¶ … Higher Education Should Be Free
Should higher education in the United States be free? An examination of available evidence suggests that it should be. I hope to go through a number of the most persuasive argumens as to why higher education in the United States should be regarded as a public good (like clean air or working highways) rather than as a market commodity (like iPhones or Furbies). The United States is definitely out of step with the rest of the world, which does not attempt to make higher education financially inaccessible to qualified applicants. The current situation with the cost of higher education in America is untenable, as students complete their studies with crippling amounts of debt. The level of student debt has additional unexpected effects on the economic and social life of the nation, as I hope to demonstrate. Moreover recent attempts to provide free higher education, done experimentally at the local level, have showed tremendous promise -- and an examination of what this means will demonstrate that a plan could easily be put into place to provide for more. Moreover, the changing nature of education may ultimately serve to make such a plan more feasible in future. For these reasons, and for others, I hope to demonstrate that the idea of providing free higher education to Amerian students is not a pie-in-the-sky daydream, but a plan that urgently requires realization on the national level.

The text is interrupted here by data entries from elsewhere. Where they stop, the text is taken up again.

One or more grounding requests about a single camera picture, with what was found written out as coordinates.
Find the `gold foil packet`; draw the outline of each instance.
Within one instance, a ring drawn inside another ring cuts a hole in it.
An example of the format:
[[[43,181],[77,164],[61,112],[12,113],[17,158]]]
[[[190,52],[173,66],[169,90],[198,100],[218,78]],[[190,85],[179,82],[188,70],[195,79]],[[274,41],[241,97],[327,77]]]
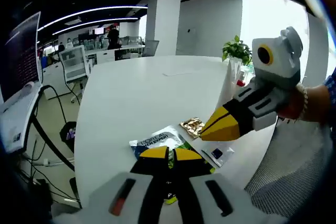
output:
[[[204,127],[204,123],[199,118],[190,118],[189,120],[180,123],[180,126],[183,127],[190,136],[198,138]]]

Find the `office chair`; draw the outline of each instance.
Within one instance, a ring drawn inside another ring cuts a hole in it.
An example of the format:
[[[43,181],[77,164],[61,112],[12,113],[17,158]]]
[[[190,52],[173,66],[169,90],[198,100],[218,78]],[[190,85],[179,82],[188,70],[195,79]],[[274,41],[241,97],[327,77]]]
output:
[[[264,159],[245,188],[254,206],[287,218],[312,196],[332,154],[330,129],[285,120],[275,129]]]
[[[80,91],[76,93],[79,96],[83,93],[83,81],[90,76],[92,69],[92,60],[87,62],[84,45],[73,47],[60,53],[60,60],[63,63],[66,83],[79,81]]]
[[[159,45],[158,40],[146,40],[142,57],[154,56],[158,45]]]

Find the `round table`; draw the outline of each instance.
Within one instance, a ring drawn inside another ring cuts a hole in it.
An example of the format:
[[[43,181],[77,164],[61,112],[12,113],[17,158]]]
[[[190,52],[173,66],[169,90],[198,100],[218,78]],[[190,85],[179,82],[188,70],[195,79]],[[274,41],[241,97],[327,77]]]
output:
[[[164,56],[121,60],[96,65],[79,109],[75,169],[82,205],[89,195],[136,159],[129,145],[168,125],[192,117],[203,122],[213,113],[227,66],[221,58]],[[216,172],[243,189],[257,170],[275,125],[252,131],[233,141],[235,153]],[[201,152],[205,142],[192,141]]]

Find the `green plant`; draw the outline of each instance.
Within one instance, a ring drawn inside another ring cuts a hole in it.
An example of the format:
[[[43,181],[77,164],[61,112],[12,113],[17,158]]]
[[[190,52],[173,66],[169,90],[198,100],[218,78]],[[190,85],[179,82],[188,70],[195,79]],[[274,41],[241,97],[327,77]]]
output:
[[[238,35],[234,40],[224,44],[222,60],[224,61],[229,55],[241,59],[244,65],[248,65],[252,60],[252,51],[248,45],[239,40]]]

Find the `bracelet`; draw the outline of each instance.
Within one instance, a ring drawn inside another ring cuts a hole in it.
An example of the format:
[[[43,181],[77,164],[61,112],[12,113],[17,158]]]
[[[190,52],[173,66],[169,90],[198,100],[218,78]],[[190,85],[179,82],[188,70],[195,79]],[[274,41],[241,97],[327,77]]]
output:
[[[299,115],[298,119],[303,119],[304,114],[307,111],[307,105],[308,105],[308,93],[307,93],[307,88],[305,88],[302,84],[297,84],[296,89],[303,94],[304,101],[303,101],[303,109]]]

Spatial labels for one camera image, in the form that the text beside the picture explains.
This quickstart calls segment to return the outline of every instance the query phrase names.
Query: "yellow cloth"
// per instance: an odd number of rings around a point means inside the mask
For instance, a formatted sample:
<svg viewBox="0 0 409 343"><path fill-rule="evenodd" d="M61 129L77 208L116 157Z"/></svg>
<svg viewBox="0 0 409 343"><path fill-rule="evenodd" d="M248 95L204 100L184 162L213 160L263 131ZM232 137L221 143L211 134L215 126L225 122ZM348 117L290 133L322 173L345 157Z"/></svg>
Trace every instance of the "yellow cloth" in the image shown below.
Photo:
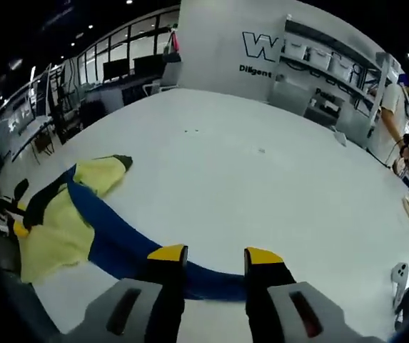
<svg viewBox="0 0 409 343"><path fill-rule="evenodd" d="M125 166L114 157L79 162L74 181L90 187L99 197L123 178ZM43 225L19 238L21 280L35 282L65 265L88 260L94 230L74 207L66 185L49 202Z"/></svg>

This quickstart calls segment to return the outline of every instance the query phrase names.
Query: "white storage bin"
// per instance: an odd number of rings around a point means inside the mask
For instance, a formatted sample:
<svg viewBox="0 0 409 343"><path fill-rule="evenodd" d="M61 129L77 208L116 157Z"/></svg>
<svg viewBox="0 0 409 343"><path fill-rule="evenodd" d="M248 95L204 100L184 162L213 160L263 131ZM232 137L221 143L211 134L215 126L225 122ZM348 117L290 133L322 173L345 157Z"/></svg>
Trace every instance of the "white storage bin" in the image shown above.
<svg viewBox="0 0 409 343"><path fill-rule="evenodd" d="M310 62L321 69L328 70L331 61L331 54L326 51L310 48Z"/></svg>
<svg viewBox="0 0 409 343"><path fill-rule="evenodd" d="M304 59L306 49L307 46L305 44L289 41L288 39L285 40L285 55L289 55L297 59Z"/></svg>
<svg viewBox="0 0 409 343"><path fill-rule="evenodd" d="M330 65L330 71L337 77L348 81L352 72L352 67L341 61L339 57L334 56Z"/></svg>

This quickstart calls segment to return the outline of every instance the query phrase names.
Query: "person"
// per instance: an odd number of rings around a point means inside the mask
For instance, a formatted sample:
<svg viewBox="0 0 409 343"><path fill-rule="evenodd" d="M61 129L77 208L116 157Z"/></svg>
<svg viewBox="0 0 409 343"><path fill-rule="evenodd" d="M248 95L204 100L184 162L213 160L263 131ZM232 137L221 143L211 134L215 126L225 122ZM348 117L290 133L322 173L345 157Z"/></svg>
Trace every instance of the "person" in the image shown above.
<svg viewBox="0 0 409 343"><path fill-rule="evenodd" d="M369 152L387 166L393 165L400 156L400 149L408 144L403 139L409 117L406 95L409 96L409 79L407 75L401 74L397 84L385 88L380 119L368 141Z"/></svg>

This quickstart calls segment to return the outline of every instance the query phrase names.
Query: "blue cloth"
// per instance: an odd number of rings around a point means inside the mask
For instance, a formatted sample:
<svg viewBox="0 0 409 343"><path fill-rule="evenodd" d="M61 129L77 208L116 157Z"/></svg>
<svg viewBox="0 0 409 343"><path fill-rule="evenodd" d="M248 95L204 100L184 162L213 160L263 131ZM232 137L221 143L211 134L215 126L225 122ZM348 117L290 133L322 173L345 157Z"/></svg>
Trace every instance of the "blue cloth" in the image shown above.
<svg viewBox="0 0 409 343"><path fill-rule="evenodd" d="M74 206L95 230L89 261L117 279L135 277L147 256L161 246L137 232L88 187L74 182L76 166L68 170L67 185ZM215 272L188 262L187 299L243 302L243 276Z"/></svg>

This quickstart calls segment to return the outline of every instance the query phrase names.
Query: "white tabletop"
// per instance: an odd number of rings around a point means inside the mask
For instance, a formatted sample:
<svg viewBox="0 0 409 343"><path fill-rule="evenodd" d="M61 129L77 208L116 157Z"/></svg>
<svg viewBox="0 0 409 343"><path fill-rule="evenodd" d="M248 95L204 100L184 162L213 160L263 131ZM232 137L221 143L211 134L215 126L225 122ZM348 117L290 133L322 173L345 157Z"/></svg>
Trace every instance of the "white tabletop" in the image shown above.
<svg viewBox="0 0 409 343"><path fill-rule="evenodd" d="M51 116L37 116L25 130L11 142L11 160L15 160L25 146L50 122Z"/></svg>
<svg viewBox="0 0 409 343"><path fill-rule="evenodd" d="M407 188L362 149L281 109L175 89L96 122L29 176L27 197L80 159L133 166L106 198L149 239L184 243L188 260L243 274L243 249L281 255L364 335L393 333L390 271L409 263ZM34 285L62 332L116 280L87 263ZM243 304L186 302L179 342L251 342Z"/></svg>

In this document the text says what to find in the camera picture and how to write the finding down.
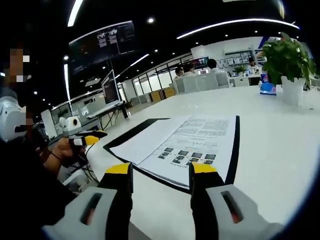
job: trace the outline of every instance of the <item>person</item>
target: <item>person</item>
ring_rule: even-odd
[[[256,65],[255,59],[253,57],[249,57],[249,64],[250,64],[249,69],[253,74],[257,74],[257,75],[261,74],[262,68]]]
[[[13,82],[16,85],[26,84],[16,82],[17,70],[23,64],[22,56],[16,57],[18,60],[13,59],[10,57],[7,79],[0,79],[0,94]],[[25,136],[17,136],[8,142],[0,138],[1,193],[4,196],[2,204],[5,206],[0,212],[5,224],[1,231],[3,239],[8,238],[8,234],[17,239],[43,239],[41,228],[61,219],[67,204],[76,198],[73,192],[57,180],[62,164],[75,156],[69,139],[62,137],[52,151],[48,152],[44,148],[37,152],[39,149],[31,132],[31,114],[27,105]]]
[[[188,76],[195,76],[196,75],[195,67],[191,63],[184,65],[183,70],[184,70],[184,74],[181,77],[188,77]]]
[[[215,73],[215,72],[219,72],[219,71],[224,72],[224,71],[217,68],[217,61],[212,58],[208,59],[208,62],[206,64],[210,68],[210,73]]]
[[[184,70],[182,69],[182,67],[179,66],[174,71],[176,75],[174,79],[180,78],[184,74]]]

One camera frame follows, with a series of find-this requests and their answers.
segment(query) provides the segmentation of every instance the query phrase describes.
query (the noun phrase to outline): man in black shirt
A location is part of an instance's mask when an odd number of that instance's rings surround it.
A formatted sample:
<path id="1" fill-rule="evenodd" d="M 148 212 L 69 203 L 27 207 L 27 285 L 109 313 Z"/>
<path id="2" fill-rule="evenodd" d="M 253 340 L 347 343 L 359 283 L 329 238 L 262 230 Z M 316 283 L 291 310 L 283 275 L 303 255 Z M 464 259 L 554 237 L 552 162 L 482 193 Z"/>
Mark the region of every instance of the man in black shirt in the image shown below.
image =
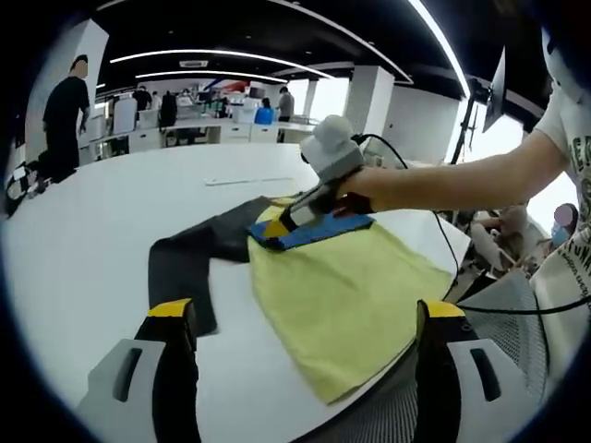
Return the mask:
<path id="1" fill-rule="evenodd" d="M 43 155 L 46 174 L 59 183 L 79 167 L 76 122 L 78 110 L 82 111 L 79 133 L 86 131 L 89 117 L 89 92 L 83 80 L 88 75 L 89 59 L 79 55 L 70 75 L 52 91 L 45 105 L 43 130 L 47 140 L 47 152 Z"/>
<path id="2" fill-rule="evenodd" d="M 151 95 L 146 91 L 145 86 L 140 86 L 133 93 L 133 98 L 138 102 L 138 112 L 148 109 L 148 103 L 151 103 Z"/>

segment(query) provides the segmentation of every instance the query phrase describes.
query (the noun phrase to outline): ceiling light
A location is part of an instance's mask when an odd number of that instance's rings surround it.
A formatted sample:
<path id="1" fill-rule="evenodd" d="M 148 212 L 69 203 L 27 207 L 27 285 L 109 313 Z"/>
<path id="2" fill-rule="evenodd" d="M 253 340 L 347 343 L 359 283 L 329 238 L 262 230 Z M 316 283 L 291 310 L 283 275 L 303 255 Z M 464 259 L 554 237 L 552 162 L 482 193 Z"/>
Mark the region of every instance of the ceiling light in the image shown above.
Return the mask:
<path id="1" fill-rule="evenodd" d="M 408 3 L 412 5 L 412 7 L 416 10 L 419 16 L 423 18 L 423 21 L 427 24 L 428 28 L 431 30 L 435 39 L 440 44 L 441 49 L 447 56 L 448 61 L 452 65 L 453 71 L 455 75 L 458 77 L 458 81 L 462 86 L 462 90 L 464 91 L 464 96 L 466 98 L 470 97 L 470 88 L 468 87 L 468 81 L 465 79 L 464 71 L 460 66 L 460 62 L 458 62 L 457 57 L 453 53 L 452 47 L 450 46 L 449 42 L 445 38 L 443 31 L 435 21 L 435 19 L 429 14 L 427 9 L 423 6 L 420 0 L 408 0 Z"/>
<path id="2" fill-rule="evenodd" d="M 239 53 L 237 51 L 222 51 L 222 50 L 217 50 L 217 49 L 169 49 L 166 51 L 152 51 L 150 53 L 133 54 L 133 55 L 127 55 L 125 57 L 114 58 L 113 60 L 111 60 L 111 63 L 125 62 L 126 60 L 131 60 L 134 58 L 149 57 L 152 55 L 164 55 L 164 54 L 216 54 L 216 55 L 231 55 L 234 57 L 256 58 L 258 60 L 264 60 L 266 62 L 273 62 L 273 63 L 278 63 L 280 65 L 297 67 L 298 69 L 302 69 L 304 71 L 311 72 L 312 74 L 316 74 L 317 76 L 334 79 L 333 76 L 329 76 L 328 74 L 325 74 L 324 72 L 317 71 L 316 69 L 302 66 L 297 63 L 292 63 L 292 62 L 287 62 L 285 60 L 280 60 L 278 58 L 267 57 L 265 55 Z"/>
<path id="3" fill-rule="evenodd" d="M 140 74 L 136 78 L 146 77 L 160 77 L 160 76 L 182 76 L 185 74 L 201 74 L 201 75 L 212 75 L 212 76 L 226 76 L 226 77 L 252 77 L 260 78 L 262 80 L 276 81 L 278 83 L 287 83 L 287 80 L 275 77 L 260 76 L 258 74 L 247 74 L 245 72 L 226 72 L 226 71 L 168 71 L 168 72 L 153 72 L 151 74 Z"/>

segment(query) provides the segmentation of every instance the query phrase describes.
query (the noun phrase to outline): white pillar
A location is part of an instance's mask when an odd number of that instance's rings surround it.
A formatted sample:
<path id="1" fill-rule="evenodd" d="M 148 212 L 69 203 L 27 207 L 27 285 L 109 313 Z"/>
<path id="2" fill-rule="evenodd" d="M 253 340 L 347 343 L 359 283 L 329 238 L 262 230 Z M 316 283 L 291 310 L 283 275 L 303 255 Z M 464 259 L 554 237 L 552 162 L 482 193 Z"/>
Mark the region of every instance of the white pillar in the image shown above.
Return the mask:
<path id="1" fill-rule="evenodd" d="M 316 95 L 316 87 L 318 86 L 317 80 L 310 80 L 308 83 L 308 91 L 306 92 L 306 101 L 304 102 L 304 115 L 309 118 L 310 112 L 312 111 L 312 103 L 314 102 L 314 96 Z"/>
<path id="2" fill-rule="evenodd" d="M 89 90 L 90 115 L 93 115 L 96 84 L 108 39 L 109 34 L 99 25 L 86 20 L 64 32 L 55 42 L 29 96 L 25 120 L 27 162 L 37 159 L 47 149 L 42 129 L 45 104 L 55 86 L 69 75 L 72 62 L 81 54 L 89 57 L 89 74 L 85 81 Z"/>
<path id="3" fill-rule="evenodd" d="M 355 66 L 344 116 L 356 133 L 381 135 L 394 76 L 379 66 Z"/>

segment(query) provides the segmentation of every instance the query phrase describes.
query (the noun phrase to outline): white t-shirt
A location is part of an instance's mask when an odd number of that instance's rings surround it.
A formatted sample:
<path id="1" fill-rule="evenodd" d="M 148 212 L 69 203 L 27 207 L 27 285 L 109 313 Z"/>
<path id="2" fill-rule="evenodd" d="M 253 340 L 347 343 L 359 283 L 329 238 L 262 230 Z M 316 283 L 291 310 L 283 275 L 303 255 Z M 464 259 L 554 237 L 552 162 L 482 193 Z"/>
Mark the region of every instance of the white t-shirt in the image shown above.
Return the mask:
<path id="1" fill-rule="evenodd" d="M 591 109 L 555 84 L 546 113 L 536 126 L 569 159 L 568 175 L 579 199 L 577 231 L 532 278 L 540 308 L 572 303 L 591 294 Z M 563 376 L 585 336 L 591 304 L 543 316 L 550 351 L 550 382 Z"/>

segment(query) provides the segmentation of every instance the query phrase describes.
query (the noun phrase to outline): white table
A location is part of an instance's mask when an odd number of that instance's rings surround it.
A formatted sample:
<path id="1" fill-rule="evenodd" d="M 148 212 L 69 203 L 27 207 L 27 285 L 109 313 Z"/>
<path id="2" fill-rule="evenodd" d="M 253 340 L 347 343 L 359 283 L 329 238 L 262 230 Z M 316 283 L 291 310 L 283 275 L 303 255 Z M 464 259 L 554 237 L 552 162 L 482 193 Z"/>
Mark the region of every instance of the white table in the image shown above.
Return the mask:
<path id="1" fill-rule="evenodd" d="M 281 177 L 292 179 L 205 185 Z M 75 407 L 90 370 L 121 339 L 134 337 L 149 308 L 148 253 L 156 240 L 257 196 L 287 195 L 316 182 L 297 145 L 200 145 L 92 163 L 23 202 L 4 232 L 8 285 L 49 386 Z M 431 213 L 375 218 L 437 266 L 454 270 Z M 443 225 L 461 259 L 468 238 Z M 383 374 L 346 401 L 325 405 L 260 311 L 248 265 L 213 260 L 210 287 L 219 333 L 200 338 L 197 347 L 204 442 L 290 441 L 334 417 Z"/>

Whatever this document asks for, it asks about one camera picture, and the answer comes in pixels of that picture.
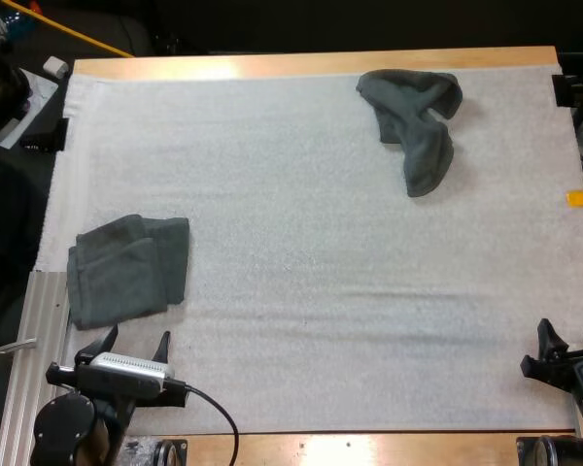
yellow stick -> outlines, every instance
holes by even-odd
[[[107,51],[111,51],[112,53],[116,53],[117,55],[124,56],[125,58],[132,58],[134,56],[130,53],[127,53],[126,51],[119,50],[119,49],[116,49],[112,46],[109,46],[108,44],[104,44],[103,42],[96,41],[92,37],[88,37],[87,35],[82,34],[81,32],[74,31],[73,29],[71,29],[67,26],[63,26],[59,22],[53,21],[53,20],[49,19],[48,17],[44,17],[43,15],[39,15],[38,13],[33,12],[32,10],[30,10],[28,8],[22,7],[21,5],[18,5],[17,3],[12,2],[11,0],[1,0],[1,1],[5,5],[8,5],[11,8],[15,8],[19,12],[22,12],[26,15],[29,15],[30,17],[34,17],[36,19],[39,19],[40,21],[44,22],[48,26],[54,27],[54,28],[66,33],[66,34],[70,34],[74,37],[77,37],[78,39],[81,39],[85,42],[88,42],[89,44],[92,44],[96,47],[99,47],[99,48],[107,50]]]

white foam mat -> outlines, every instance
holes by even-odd
[[[177,377],[244,432],[571,426],[523,378],[549,317],[583,342],[583,187],[554,67],[454,72],[442,184],[410,199],[358,76],[229,82],[72,77],[37,267],[119,216],[187,216],[187,300],[120,325],[116,352],[172,332]],[[100,331],[77,332],[67,356]],[[190,398],[132,434],[226,432]]]

yellow tag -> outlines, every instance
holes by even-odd
[[[583,191],[568,191],[566,200],[571,207],[583,207]]]

crumpled gray cloth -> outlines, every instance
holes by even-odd
[[[181,303],[188,252],[187,218],[124,216],[78,235],[67,264],[73,322],[97,328]]]
[[[374,108],[380,141],[401,144],[410,197],[434,190],[451,164],[454,148],[445,124],[433,109],[451,118],[463,100],[455,76],[408,70],[376,70],[359,79],[357,91]]]

table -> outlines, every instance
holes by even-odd
[[[289,55],[237,55],[79,60],[74,72],[121,80],[218,80],[362,73],[378,68],[448,69],[553,65],[552,47],[394,50]],[[285,433],[243,435],[236,464],[516,465],[516,432]],[[189,464],[227,464],[227,435],[187,436]]]

For a start, we should examine the United States in comparison to other comparable nations. Until 1998 in Great Britain, higher education was entirely free to all qualified applicants -- this included such legendary and hallowed institutions as Oxford University and Cambridge University, where admitted students had their fees paid for by the government. Even after an economic slowdown that has taken place in Britain (as well as the world more generally) since 1998, the introduction of university fees has been capped at a little more than the equivalent of 5,000 dollars per year. To put this in perspective, that is approximately one tenth of what one year at an American institution like Harvard or Yale costs. The chief difference between Britain and America in this regard is not economic -- if anything America remains more economically productive than Britain, and could more easily afford a comparable level of expenditure. Rather the chief difference is an ideological one. In Britain, higher education is not regarded as a luxury but rather as a necessity; it is not seen as a consumer item but rather as a public good, whose promotion is well within the purview of governmental responsibility. Nor is the British model some sort of bizarre outlier -- instead, it is essentially the model for most nations with comparable income levels and political systems to the United States (like Canada, Australia, Germany or France). This is merely a question of where national priorities lie.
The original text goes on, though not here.